### TASK INSTRUCTIONS
Within the records below, reproduce without change the lines from the line that has "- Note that" through the line that has "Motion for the", and only those.

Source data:
--------------------

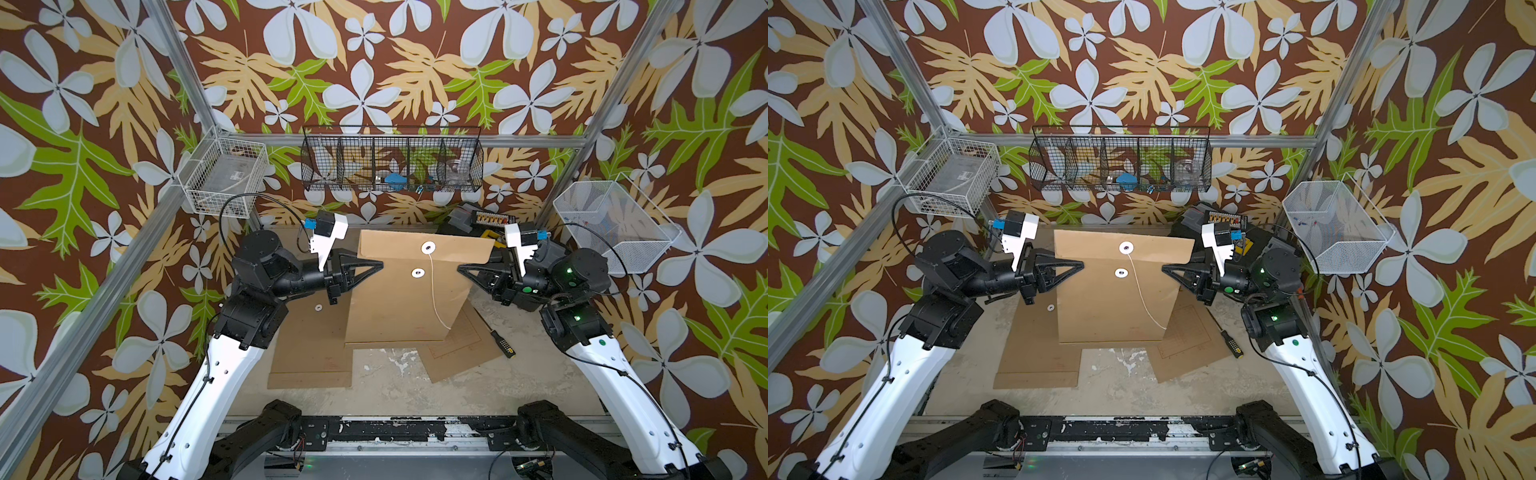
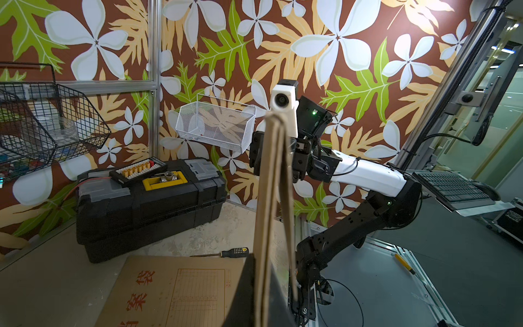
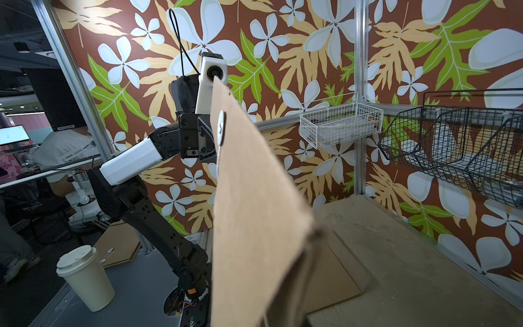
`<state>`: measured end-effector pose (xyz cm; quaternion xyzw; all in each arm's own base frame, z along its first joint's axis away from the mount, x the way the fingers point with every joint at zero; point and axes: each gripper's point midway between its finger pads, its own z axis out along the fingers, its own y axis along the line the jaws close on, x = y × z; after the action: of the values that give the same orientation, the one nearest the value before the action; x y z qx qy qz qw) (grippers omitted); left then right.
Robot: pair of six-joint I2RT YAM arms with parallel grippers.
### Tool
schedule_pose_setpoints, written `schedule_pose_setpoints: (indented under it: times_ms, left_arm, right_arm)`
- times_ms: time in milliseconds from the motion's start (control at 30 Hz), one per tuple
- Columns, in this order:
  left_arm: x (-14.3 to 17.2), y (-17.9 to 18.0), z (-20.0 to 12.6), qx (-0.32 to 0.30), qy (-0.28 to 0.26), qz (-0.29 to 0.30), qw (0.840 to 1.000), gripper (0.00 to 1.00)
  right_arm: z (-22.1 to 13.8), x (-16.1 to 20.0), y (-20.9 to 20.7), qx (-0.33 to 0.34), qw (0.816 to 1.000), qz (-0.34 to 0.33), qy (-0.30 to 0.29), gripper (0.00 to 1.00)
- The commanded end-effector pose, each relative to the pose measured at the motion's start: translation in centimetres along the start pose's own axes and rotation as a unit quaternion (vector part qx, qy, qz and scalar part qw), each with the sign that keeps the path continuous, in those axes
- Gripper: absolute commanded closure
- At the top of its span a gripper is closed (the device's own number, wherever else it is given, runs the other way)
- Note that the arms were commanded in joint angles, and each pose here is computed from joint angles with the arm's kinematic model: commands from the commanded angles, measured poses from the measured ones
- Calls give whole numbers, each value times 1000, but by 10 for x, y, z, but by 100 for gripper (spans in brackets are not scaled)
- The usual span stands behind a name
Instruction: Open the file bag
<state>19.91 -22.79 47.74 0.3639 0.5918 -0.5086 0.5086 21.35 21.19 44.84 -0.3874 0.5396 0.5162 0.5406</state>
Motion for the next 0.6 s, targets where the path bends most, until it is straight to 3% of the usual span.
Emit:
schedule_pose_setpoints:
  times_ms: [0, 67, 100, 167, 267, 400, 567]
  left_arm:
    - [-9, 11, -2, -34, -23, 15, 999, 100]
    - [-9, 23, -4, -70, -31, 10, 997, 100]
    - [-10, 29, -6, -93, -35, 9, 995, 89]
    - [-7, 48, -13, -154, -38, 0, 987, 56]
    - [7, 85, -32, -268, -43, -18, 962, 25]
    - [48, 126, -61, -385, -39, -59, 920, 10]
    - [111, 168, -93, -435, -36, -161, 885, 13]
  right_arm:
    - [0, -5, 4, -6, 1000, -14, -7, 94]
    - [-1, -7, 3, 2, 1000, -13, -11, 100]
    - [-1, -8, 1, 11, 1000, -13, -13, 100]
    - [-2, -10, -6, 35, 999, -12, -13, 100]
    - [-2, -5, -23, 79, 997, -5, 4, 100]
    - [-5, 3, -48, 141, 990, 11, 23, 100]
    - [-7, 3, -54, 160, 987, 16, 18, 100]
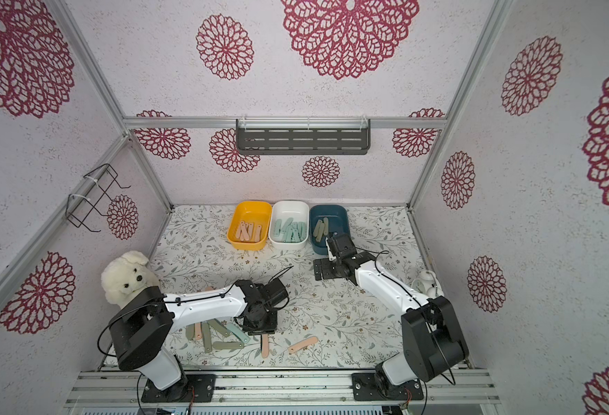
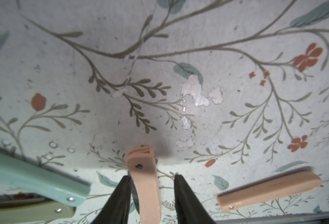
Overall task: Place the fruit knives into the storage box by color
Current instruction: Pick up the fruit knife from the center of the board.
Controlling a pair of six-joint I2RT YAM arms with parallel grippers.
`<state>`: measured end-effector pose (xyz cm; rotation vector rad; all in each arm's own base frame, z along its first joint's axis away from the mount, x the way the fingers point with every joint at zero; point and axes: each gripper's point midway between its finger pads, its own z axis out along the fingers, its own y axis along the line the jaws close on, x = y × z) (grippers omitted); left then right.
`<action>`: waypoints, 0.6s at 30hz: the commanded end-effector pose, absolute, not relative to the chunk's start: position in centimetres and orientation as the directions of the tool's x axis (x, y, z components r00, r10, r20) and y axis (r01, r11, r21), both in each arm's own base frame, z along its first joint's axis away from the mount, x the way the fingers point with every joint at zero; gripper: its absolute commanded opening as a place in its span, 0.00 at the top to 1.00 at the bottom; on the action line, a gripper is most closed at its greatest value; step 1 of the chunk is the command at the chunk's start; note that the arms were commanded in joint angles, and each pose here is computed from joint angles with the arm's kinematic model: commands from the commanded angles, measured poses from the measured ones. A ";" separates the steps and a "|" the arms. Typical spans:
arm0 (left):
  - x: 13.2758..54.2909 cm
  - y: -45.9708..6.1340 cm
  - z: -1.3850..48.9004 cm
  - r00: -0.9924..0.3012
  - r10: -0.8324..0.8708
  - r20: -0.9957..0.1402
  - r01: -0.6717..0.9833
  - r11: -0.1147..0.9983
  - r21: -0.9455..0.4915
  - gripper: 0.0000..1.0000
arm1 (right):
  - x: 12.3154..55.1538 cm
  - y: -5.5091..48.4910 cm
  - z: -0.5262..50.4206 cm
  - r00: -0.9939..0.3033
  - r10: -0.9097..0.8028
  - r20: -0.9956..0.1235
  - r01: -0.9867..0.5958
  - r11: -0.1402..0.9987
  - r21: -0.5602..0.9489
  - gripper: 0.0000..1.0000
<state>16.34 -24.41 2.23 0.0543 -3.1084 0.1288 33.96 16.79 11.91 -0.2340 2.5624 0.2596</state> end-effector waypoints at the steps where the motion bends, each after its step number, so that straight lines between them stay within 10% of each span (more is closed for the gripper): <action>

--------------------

### RESULT OF THIS TASK
- Note that the arms were commanded in joint angles, and each pose here is computed from joint angles with the arm's kinematic model: commands from the commanded angles, measured poses from the measured ones
- Calls give whole numbers, each value times 1000, but by 10 for x, y, z, but by 100 for gripper (spans in brackets are not scaled)
- The usual span stands behind a name
Instruction: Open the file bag
<state>19.91 -22.79 47.74 0.3639 0.5918 -0.5086 0.5086 21.35 21.19 44.84 -0.3874 0.5396 0.5162 0.5406</state>
Motion for the next 0.6 s, targets where the path bends most, until it is straight to 3% of the usual span.

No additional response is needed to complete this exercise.